Kobe mendesah mendengarnya, namun beberapa saat kemudian bibirnya mulai menyeringai.

"Ah, aku tahu. Kau pasti sudah tidak tahan kan? Hmm .... Lelaki normal mana sih yang tahan, apalagi sekarang kakak ipar sudah ...."

'Peletakkk'

Kobe meringis sambil mengusap-usap kepalanya.

"Sudah apa? jangan berpikiran aneh-aneh, dasar."

Ryu mengacak-acak rambut Kobe sebelum hendak melangkah keluar kamar.

Kobe merapikan rambutnya sambil menggerutu.

Penasaran, ia berbalik kebelakang dengan sebelah tangan menutupi kedua matanya.

Pelan-pelan ia mengerakan jari tengahnya keatas lalu jari manisnya kebawah sehingga terdapat celah diantara jari-jarinya untuk mengintip.

"Ah ..." desahnya kecewa saat melihat Yuri tertidur pulas sambil memeluk boneka beruangnya.

Pakaian kakak iparnya pun tetap seperti sedia kala.

"Hmm, aku kira ..."

"Apa?" kata Ryu sambil berkacak pinggang.

Kobe langsung menggeleng cepat sambil mengangkat dua jarinya tinggi-tinggi.
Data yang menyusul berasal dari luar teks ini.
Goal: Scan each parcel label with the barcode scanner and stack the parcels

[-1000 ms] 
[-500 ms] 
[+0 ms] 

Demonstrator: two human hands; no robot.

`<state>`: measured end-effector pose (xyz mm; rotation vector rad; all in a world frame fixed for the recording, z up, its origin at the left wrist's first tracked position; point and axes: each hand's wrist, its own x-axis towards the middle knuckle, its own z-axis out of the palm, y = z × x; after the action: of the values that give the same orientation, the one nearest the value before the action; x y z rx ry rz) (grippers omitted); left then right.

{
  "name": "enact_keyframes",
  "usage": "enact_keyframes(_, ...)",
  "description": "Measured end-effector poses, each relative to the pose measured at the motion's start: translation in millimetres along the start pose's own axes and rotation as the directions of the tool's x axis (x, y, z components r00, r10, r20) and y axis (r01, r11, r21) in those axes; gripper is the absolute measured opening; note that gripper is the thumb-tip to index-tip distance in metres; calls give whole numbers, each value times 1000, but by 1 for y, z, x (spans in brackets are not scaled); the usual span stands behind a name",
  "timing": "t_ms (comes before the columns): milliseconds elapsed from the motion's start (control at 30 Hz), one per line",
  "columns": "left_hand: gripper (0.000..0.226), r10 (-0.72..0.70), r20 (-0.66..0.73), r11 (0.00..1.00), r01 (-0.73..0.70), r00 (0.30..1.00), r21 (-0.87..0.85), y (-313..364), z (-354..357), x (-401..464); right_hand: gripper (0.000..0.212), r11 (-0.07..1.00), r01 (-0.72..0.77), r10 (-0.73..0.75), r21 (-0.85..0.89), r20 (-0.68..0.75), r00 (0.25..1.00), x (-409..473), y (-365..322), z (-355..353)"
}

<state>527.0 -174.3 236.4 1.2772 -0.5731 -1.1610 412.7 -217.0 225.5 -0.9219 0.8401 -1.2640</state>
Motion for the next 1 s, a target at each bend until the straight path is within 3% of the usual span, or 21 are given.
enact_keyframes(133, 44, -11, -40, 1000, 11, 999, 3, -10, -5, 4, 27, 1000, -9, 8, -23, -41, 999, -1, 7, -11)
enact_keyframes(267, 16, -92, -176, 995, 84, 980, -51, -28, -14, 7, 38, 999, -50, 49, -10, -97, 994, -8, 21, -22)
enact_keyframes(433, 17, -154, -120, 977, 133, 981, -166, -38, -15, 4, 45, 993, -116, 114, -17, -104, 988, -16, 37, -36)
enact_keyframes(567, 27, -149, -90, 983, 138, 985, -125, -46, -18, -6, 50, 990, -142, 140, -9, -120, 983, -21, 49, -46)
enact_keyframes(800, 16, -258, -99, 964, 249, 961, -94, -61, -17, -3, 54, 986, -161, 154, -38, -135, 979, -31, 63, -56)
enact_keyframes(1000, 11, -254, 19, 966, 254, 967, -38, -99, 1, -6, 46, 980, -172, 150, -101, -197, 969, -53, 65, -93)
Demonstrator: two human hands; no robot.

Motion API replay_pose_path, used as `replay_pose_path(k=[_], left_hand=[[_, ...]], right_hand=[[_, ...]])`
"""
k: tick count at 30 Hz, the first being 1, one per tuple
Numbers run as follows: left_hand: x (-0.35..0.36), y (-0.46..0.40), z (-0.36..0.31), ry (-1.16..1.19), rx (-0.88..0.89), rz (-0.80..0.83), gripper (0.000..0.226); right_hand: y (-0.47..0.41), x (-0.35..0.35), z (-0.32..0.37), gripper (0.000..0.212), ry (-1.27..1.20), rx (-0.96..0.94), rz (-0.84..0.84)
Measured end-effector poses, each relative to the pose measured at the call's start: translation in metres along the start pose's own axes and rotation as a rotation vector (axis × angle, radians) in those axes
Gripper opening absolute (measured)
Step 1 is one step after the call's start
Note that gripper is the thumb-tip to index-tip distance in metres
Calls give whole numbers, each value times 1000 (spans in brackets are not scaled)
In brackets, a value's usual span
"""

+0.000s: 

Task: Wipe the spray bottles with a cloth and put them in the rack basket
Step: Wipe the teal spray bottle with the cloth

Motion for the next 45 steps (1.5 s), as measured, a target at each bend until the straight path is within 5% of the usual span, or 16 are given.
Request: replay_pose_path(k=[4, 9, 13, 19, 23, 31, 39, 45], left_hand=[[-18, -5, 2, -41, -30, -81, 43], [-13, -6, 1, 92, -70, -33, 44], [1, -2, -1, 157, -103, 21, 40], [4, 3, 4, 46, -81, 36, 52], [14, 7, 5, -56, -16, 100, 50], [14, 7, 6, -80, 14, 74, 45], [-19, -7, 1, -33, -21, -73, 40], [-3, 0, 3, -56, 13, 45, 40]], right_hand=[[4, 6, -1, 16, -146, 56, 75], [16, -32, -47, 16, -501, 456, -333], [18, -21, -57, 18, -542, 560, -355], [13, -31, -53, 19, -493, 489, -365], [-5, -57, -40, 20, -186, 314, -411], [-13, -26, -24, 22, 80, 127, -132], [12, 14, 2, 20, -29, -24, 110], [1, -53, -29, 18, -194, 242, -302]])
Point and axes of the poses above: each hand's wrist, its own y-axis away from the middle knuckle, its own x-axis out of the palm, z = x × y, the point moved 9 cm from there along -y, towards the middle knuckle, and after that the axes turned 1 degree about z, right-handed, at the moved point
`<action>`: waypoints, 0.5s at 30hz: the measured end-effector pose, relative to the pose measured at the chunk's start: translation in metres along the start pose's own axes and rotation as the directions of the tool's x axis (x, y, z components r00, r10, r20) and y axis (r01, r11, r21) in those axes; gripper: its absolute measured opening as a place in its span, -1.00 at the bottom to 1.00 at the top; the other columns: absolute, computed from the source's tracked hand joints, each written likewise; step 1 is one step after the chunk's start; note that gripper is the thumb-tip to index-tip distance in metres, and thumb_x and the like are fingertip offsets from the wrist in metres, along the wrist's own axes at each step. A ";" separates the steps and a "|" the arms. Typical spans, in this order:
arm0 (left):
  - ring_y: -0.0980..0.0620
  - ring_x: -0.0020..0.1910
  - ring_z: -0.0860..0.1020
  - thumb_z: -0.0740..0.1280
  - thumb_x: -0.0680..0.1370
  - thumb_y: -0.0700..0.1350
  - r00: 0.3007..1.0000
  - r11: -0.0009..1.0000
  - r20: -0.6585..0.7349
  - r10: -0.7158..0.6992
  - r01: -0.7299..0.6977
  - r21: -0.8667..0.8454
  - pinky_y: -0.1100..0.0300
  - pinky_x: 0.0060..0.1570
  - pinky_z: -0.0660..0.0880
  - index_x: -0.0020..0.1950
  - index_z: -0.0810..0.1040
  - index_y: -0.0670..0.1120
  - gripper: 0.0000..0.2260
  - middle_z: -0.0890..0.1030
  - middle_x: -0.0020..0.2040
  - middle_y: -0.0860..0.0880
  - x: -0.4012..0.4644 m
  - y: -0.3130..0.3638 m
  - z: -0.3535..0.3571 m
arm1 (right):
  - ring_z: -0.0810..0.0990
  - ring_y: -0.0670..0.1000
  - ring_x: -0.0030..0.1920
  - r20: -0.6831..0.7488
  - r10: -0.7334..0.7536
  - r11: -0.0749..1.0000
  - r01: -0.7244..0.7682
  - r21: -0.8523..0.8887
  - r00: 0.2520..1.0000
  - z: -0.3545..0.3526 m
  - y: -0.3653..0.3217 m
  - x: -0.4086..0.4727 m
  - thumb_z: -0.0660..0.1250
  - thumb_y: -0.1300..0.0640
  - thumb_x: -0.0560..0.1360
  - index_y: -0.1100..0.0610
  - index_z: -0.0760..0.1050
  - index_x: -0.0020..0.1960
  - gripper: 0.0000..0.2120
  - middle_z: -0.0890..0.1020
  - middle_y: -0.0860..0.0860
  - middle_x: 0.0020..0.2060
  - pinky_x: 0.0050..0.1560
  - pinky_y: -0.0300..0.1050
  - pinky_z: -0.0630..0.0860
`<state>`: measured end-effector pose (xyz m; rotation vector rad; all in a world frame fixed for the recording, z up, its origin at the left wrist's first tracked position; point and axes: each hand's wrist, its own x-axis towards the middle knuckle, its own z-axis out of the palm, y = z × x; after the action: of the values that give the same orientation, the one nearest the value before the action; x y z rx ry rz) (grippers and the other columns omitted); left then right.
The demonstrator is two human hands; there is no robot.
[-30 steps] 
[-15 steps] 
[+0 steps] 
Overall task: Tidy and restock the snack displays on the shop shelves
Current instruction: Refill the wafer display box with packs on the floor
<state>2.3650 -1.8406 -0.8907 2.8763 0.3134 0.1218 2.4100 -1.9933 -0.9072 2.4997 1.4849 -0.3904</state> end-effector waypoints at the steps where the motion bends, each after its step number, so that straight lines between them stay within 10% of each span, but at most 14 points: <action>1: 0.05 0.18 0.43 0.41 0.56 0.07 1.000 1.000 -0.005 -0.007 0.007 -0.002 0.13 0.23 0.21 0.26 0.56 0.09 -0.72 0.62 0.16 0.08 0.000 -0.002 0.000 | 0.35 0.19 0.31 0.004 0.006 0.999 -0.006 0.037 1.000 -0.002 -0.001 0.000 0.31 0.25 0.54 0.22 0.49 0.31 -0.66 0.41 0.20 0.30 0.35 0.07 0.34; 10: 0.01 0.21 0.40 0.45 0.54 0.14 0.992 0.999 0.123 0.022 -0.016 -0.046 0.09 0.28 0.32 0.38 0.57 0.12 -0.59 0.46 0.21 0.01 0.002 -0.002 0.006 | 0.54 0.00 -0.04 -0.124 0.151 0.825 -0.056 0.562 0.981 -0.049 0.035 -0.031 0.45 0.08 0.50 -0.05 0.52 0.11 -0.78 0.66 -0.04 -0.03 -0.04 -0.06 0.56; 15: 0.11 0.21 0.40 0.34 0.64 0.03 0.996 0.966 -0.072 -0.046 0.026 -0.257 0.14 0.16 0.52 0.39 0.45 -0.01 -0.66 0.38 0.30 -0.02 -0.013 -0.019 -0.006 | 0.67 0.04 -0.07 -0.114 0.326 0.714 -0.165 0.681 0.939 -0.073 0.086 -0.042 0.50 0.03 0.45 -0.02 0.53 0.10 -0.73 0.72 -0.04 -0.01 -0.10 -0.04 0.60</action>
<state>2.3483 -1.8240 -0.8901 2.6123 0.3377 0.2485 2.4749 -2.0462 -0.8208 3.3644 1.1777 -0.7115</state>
Ia masih terlalu lelah untuk berurusan dengan Ryu pikirnya.

Kobe yang penasaran akan perbuatan Ryu tadi segera mengikutinya keluar kamar.

"Untung ... Tidak ada luka dipunggungnya," Ryu menyandarkan kepalanya di sandaran sofa ruang tengah, memejamkan matanya, mencoba untuk menenangkan hatinya yang kembali gelisah.

"Apa maksudmu?" tanya Kobe tidak mengerti.

Masih dengan mata terpejam Ryu berkata, "buka lemari itu, bawa jaket berwarna pink kemari."

"A-apa?" kata Kobe kaget.

"Kobe..." kata Ryu agak kesal, ia sedang tidak bisa bersabar.

"Ah, iya-iya."

Kobe bergegas mendekati lemari itu, membukanya dan terkejut saat mendapati jaket yang disembunyikannya semalam ada disana.

"Kenapa kalian menyembunyikannya dariku?" Ryu memandang Kobe dengan serius.

Kobe menundukan kepalanya sambil membawa jaket itu kedekat Ryu.

"Kondisimu belum pulih Ryu, jadi kami ...."

"Ini masalah serius Kobe, aku suaminya. Lihat, jaket kulit setebal ini bisa sampai sobek seperti ini. Padahal Yuri bilang padaku dari sekolah ia langsung naik taksi kemudian tertidur berjam-jam di cafe. Lalu ini," Ryu menunjuk sobekan dijaket itu, "bagaimana ceritanya jaket ini bisa berlubang seperti ini?" tanya Ryu frustasi.

Kobe terdiam memerhatikan raut wajah Ryu yang kusut.